Work item
From the records, return each line that has the word "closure" in it.

Data
──────
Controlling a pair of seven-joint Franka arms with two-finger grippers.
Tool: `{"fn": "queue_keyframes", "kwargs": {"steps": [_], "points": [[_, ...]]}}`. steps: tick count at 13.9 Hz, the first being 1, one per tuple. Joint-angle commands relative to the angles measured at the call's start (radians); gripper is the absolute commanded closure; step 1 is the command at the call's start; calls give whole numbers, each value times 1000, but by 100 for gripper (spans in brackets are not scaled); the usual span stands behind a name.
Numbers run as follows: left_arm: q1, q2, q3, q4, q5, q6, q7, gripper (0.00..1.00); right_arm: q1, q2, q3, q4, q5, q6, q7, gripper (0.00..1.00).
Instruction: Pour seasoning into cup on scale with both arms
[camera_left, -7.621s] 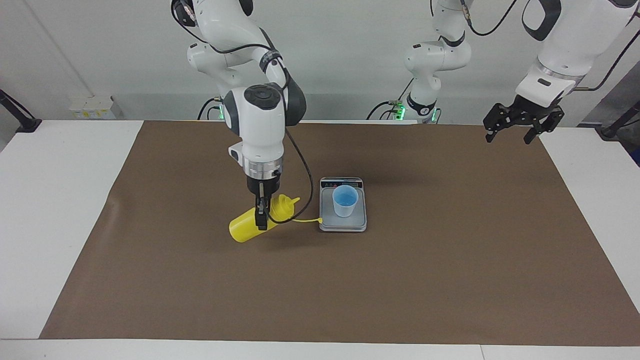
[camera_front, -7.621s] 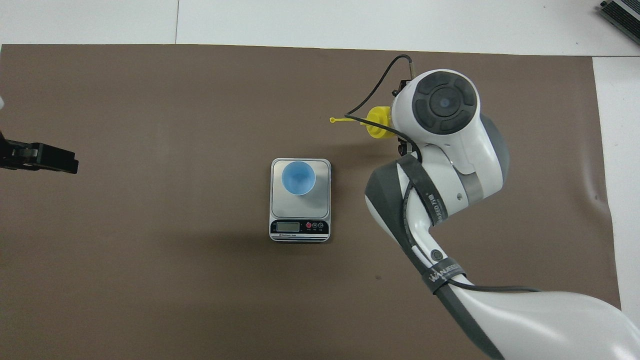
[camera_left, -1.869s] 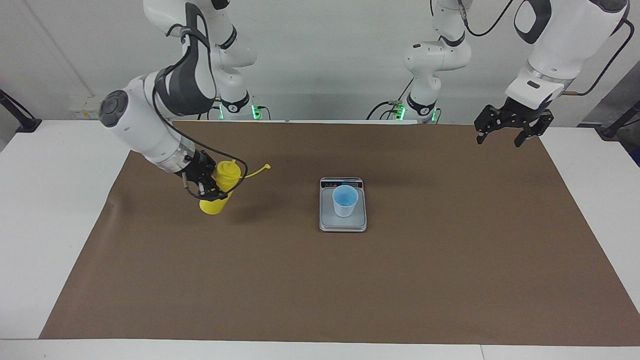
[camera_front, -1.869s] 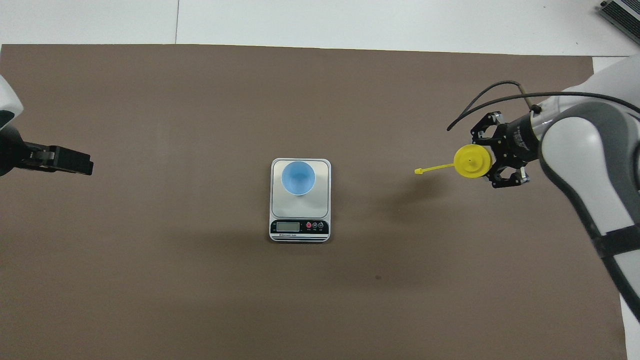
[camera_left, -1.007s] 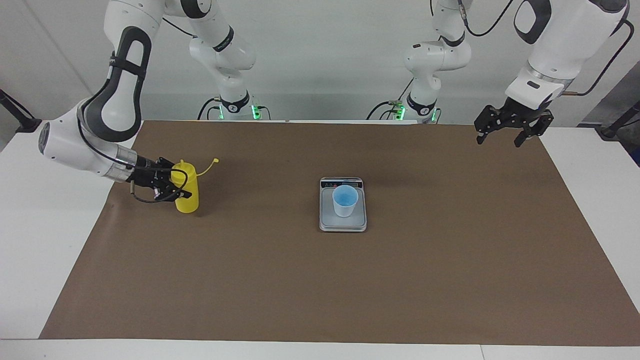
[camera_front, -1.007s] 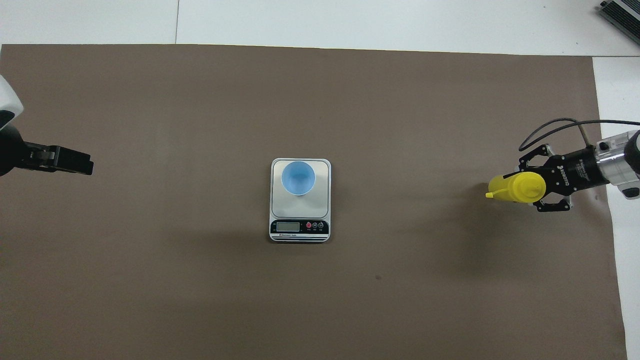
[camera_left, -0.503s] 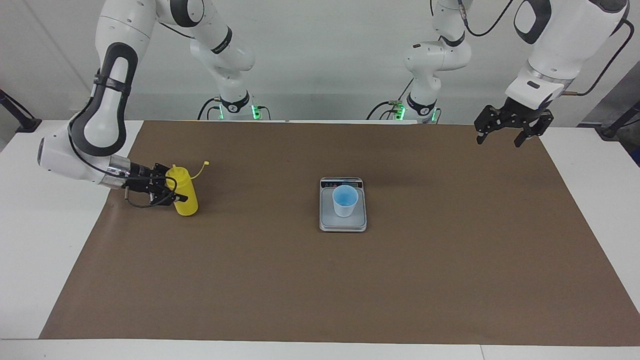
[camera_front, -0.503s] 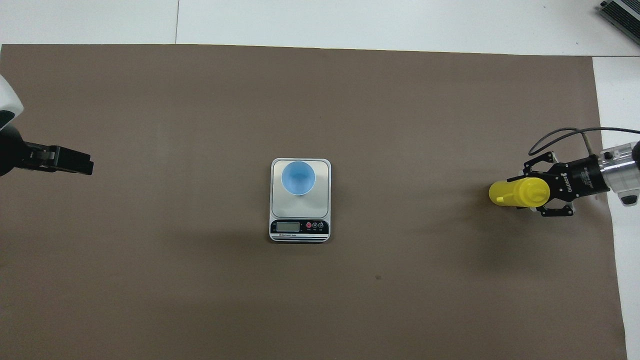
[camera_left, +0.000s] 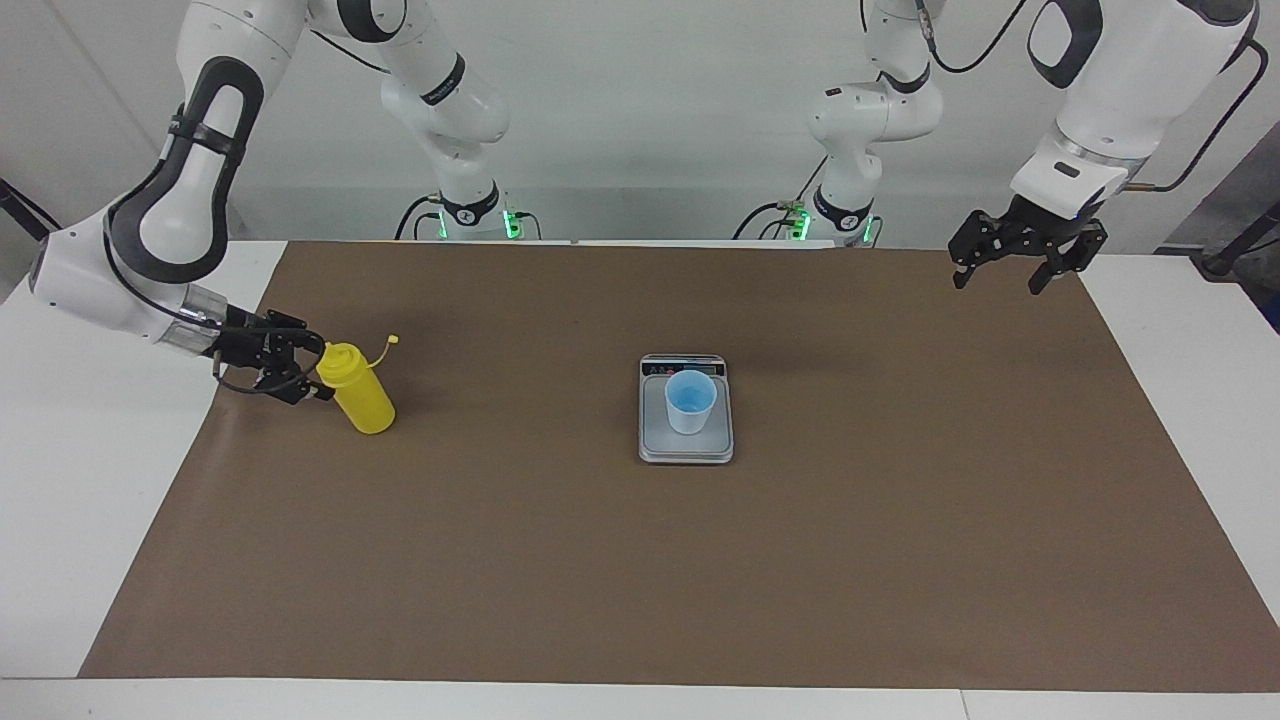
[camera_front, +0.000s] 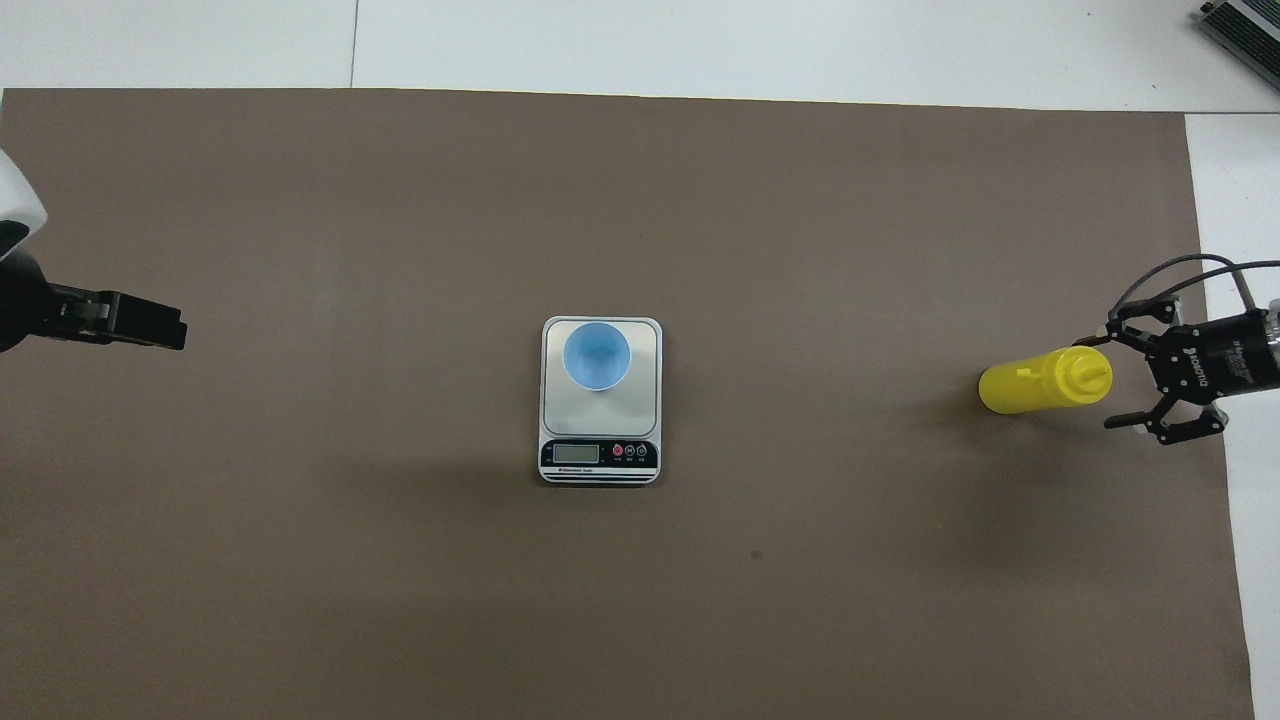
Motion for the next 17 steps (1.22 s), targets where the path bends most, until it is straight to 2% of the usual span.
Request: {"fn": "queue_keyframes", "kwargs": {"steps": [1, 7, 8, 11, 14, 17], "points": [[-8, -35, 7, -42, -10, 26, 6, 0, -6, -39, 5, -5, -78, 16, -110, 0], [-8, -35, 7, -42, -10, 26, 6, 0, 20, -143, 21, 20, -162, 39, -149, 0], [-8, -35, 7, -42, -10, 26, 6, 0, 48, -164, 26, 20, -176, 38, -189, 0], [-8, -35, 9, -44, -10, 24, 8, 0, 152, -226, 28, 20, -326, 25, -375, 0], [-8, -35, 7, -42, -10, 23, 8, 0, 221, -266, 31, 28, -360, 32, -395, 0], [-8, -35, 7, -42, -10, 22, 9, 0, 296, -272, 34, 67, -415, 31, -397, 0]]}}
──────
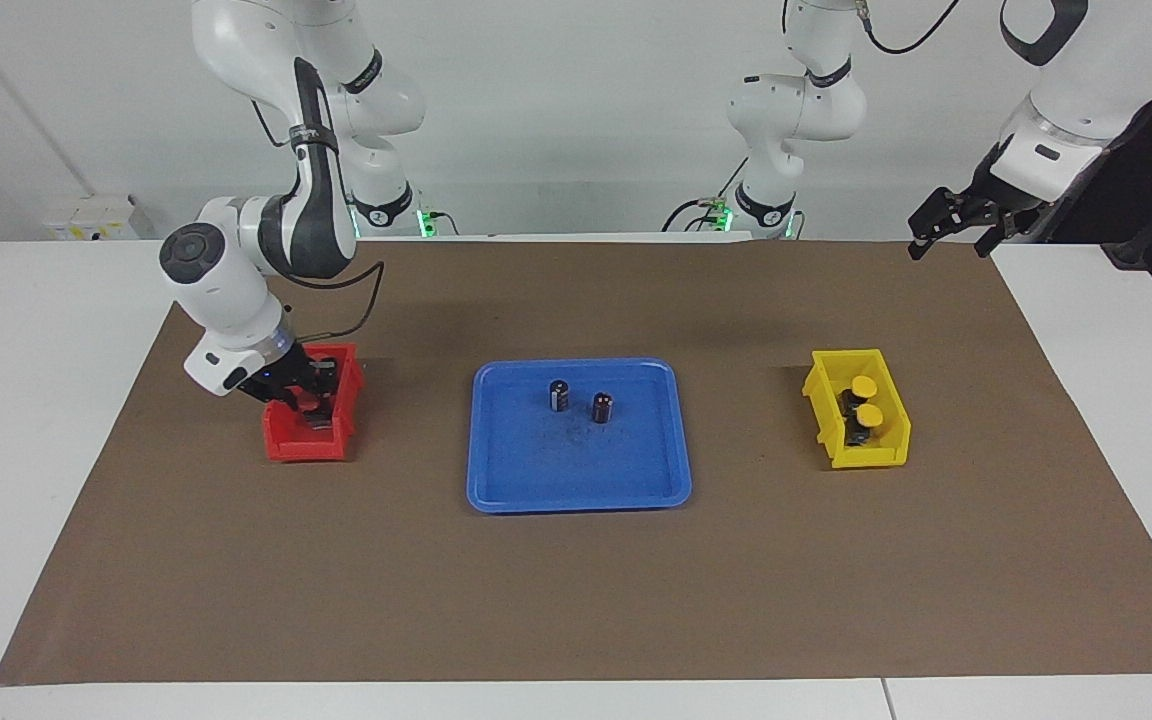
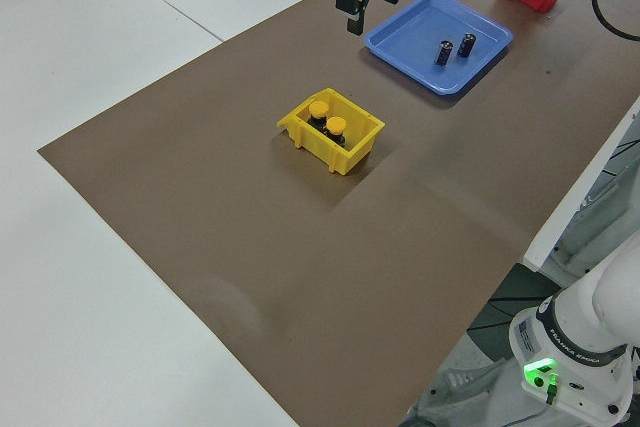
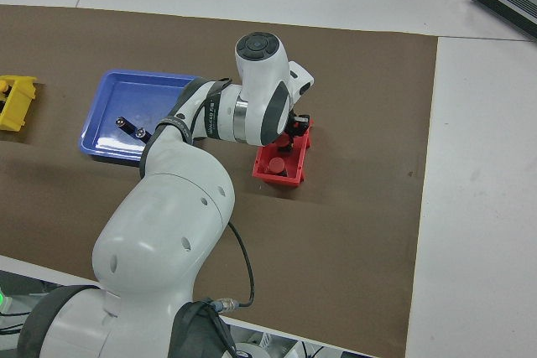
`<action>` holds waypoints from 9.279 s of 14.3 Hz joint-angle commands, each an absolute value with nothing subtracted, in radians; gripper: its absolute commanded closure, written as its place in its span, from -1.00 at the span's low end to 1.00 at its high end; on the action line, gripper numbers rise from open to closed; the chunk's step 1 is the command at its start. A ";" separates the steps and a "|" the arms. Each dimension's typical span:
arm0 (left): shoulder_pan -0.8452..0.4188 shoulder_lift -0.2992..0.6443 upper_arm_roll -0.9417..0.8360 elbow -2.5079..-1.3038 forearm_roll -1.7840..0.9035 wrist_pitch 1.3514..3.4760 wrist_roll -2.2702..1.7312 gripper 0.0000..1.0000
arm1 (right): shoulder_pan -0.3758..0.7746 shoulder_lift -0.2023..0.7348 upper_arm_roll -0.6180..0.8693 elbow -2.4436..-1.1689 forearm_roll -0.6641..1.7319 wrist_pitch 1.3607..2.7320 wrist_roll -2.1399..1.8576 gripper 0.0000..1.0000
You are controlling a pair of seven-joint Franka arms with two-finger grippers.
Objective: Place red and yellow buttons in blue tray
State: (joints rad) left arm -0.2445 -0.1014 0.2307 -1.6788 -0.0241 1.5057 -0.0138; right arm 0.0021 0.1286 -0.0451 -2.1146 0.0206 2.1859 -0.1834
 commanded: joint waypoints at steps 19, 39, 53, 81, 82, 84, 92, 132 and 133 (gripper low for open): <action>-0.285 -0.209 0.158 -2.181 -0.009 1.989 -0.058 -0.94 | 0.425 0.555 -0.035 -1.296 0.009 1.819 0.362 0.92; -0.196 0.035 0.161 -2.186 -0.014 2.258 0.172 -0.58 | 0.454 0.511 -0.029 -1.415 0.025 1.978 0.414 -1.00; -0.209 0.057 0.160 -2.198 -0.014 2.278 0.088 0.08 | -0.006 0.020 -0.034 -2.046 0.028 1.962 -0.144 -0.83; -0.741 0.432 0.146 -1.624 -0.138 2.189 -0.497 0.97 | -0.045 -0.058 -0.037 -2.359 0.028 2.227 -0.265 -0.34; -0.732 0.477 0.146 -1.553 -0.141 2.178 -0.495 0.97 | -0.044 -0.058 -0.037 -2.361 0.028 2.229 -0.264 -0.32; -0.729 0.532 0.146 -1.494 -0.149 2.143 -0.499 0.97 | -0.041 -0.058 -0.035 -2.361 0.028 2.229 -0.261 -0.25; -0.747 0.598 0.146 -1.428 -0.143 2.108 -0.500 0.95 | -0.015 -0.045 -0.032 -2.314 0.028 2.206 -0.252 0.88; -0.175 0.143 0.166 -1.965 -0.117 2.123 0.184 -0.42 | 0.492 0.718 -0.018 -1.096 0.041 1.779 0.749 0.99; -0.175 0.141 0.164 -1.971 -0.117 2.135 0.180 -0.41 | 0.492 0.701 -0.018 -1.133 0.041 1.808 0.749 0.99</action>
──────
The completed task
Tool: `{"fn": "queue_keyframes", "kwargs": {"steps": [_], "points": [[_, ...]]}}`. steps: tick count at 13.9 Hz, the first being 1, one per tuple. Joint-angle commands relative to the angles measured at the call's start (radians); gripper is the absolute commanded closure; step 1 is the command at the call's start; calls give whole numbers, each value times 1000, but by 100 for gripper (spans in brackets are not scaled); the usual span stands behind a name.
`<action>` holds waypoints from 9.279 s of 14.3 Hz joint-angle commands, each an absolute value with nothing subtracted, in radians; gripper: its absolute commanded closure, written as its place in its span, from -1.00 at the span's low end to 1.00 at its high end; on the action line, gripper numbers rise from open to closed; the chunk's step 1 is the command at its start. A ";" separates the steps and a "|" the arms. Each dimension's typical span:

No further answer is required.